Intravenous Alteplast was given prior to the endovascular procedure in a subset of patients according to the decision of the referring neurologist. Patients with a suspected stenosis or dissection received a loading dose of 500 mg acetylsalicylic acid and 180 mg ticagrelor or 600 mg clopidogrel but no Alteplast to reduce the risk of hemorrhage. If a patient did not receive preloading but stenting had to be performed, 500 mg acetylsalicylic acid was applied intravenously followed by 180 mg ticagrelor or 600 mg clopidogrel via a nasogastric tube. A body weight adapted bolus of eptifibatide was applied intravenously to bridge the period of resorption and activation of the P2Y12 receptor antagonist.
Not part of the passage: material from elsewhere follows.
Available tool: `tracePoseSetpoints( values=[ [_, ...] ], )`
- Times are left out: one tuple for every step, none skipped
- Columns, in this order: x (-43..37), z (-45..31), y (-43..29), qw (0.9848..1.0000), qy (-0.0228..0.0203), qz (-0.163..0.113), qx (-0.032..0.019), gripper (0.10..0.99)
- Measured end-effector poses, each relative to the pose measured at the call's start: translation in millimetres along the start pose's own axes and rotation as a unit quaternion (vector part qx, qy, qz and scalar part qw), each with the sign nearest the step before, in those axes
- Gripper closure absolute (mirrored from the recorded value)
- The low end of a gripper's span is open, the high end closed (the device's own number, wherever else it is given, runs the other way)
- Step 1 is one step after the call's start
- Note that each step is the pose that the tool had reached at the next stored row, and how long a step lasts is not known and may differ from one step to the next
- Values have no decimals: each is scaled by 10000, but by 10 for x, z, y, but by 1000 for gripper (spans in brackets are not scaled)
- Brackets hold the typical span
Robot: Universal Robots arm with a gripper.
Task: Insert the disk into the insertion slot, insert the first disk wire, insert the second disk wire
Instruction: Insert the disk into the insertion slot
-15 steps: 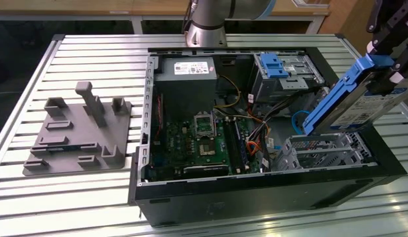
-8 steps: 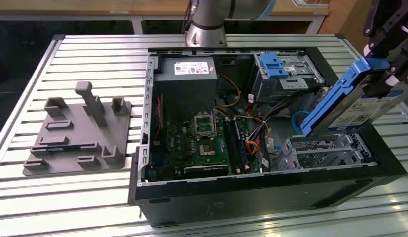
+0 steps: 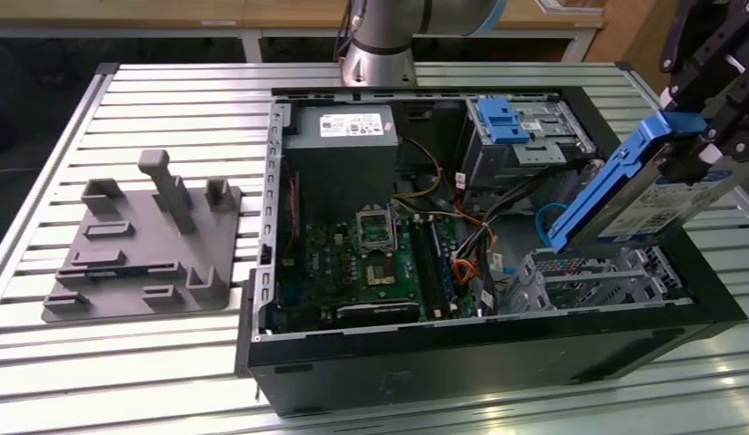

Procedures were routinely performed under general anesthesia by four experienced interventional neuroradiologists. In the anterior circulation an 8 French guide catheter (Guider SoftipTM XF, Boston Scientific, Plymouth, MN, USA) was used in combination with an intermediate catheter (5max ACETM, Penumbra Inc., Alameda, CA, USA; Navien A+ 0.58TM, Medtronic, Dublin, Ireland). A balloon guide catheter (CelloTM 8F, Medtronic, Dublin, Ireland) was rarely chosen. Vascular access in the posterior circulation in large-lumen vertebral arteries was gained with an 8 F guide catheter (Guider SoftipTM XF) in combination with an intermediate catheter (5max ACETM, Navien A+ 0.58TM). In small lumen vertebral arteries a 6 F guide catheter (Envoy XBTM, Codman and Shurtleff, Raynham, MA, USA) without an intermediate catheter was chosen. In case of difficult transfemoral access a large lumen intermediate catheter (Navien A+ 0.72TM, Medtronic, Dublin, Ireland) was introduced transbrachially without a guide catheter. Access vessel stenoses or occlusions were treated by stent angioplasty preferentially prior to the intracranial recanalization procedure.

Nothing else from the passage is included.